• _PROBLEM TO WORK ON_
For the word "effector", return each line of the data in which it occurs.

• _SOURCE DATA_
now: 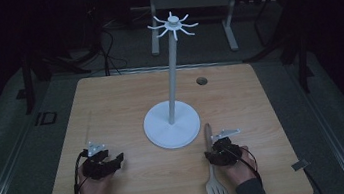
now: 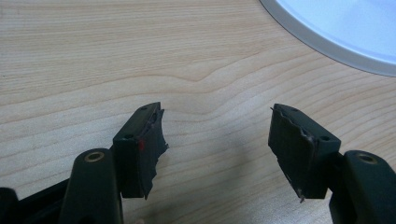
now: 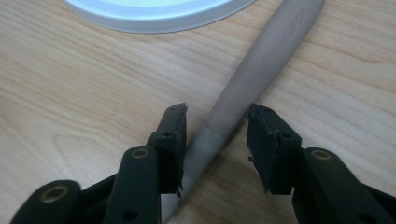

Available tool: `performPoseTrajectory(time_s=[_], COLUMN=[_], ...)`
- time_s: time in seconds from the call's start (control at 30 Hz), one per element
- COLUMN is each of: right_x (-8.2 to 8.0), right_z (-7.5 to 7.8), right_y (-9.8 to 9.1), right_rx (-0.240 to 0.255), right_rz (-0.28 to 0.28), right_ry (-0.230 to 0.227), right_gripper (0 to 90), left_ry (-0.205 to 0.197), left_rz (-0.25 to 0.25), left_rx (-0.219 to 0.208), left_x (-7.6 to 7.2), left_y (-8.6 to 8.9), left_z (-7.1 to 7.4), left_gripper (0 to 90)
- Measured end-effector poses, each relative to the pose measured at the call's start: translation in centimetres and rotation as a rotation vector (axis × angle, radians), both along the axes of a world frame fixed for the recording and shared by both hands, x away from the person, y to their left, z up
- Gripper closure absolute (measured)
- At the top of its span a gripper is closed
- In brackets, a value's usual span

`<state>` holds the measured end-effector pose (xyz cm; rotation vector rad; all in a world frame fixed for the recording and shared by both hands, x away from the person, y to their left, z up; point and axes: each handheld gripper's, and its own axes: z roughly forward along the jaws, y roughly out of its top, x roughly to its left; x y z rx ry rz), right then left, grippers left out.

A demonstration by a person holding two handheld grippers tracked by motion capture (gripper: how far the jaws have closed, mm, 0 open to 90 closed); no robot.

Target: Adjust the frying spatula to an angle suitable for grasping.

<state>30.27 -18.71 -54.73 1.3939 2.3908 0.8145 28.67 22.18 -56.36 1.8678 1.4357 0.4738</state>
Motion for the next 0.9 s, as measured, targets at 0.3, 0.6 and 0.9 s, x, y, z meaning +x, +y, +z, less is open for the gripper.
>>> performPoseTrajectory(time_s=[0.3,0.6,0.9], right_x=[0.0,0.1,-0.8], right_z=[0.6,0.7,1.2], right_y=[-0.3,-2.2,-1.6], right_rx=[-0.064,-0.05,0.013], right_rz=[-0.01,-0.056,0.076], right_ry=[0.015,0.007,-0.056], right_gripper=[69.0,75.2,75.8], left_ry=[-0.001,0.001,0.003], left_rz=[0.002,0.001,-0.001], left_rx=[-0.004,0.002,0.007], left_x=[-0.1,-0.1,0.0], left_y=[0.1,0.0,-0.1], left_z=[0.0,0.0,-0.1], left_gripper=[35.7,35.7,35.7])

• _RESPONSE TO THIS EXERCISE_
- Measured end-effector poses, each relative to the pose measured at the call's start: translation in centimetres and rotation as a rotation vector (axis × angle, radians), both along the axes of a world frame fixed for the recording and shared by both hands, x away from the person, y to their left, z up
`<state>` holds the measured end-effector pose (xyz cm; rotation vector rad; all in a world frame fixed for the recording and shared by both hands, x away from the person, y to their left, z up; point and axes: each handheld gripper's, and its own axes: z roughly forward along the jaws, y roughly out of its top, x roughly to its left; x y z rx ry rz), right then left, grippers left out.

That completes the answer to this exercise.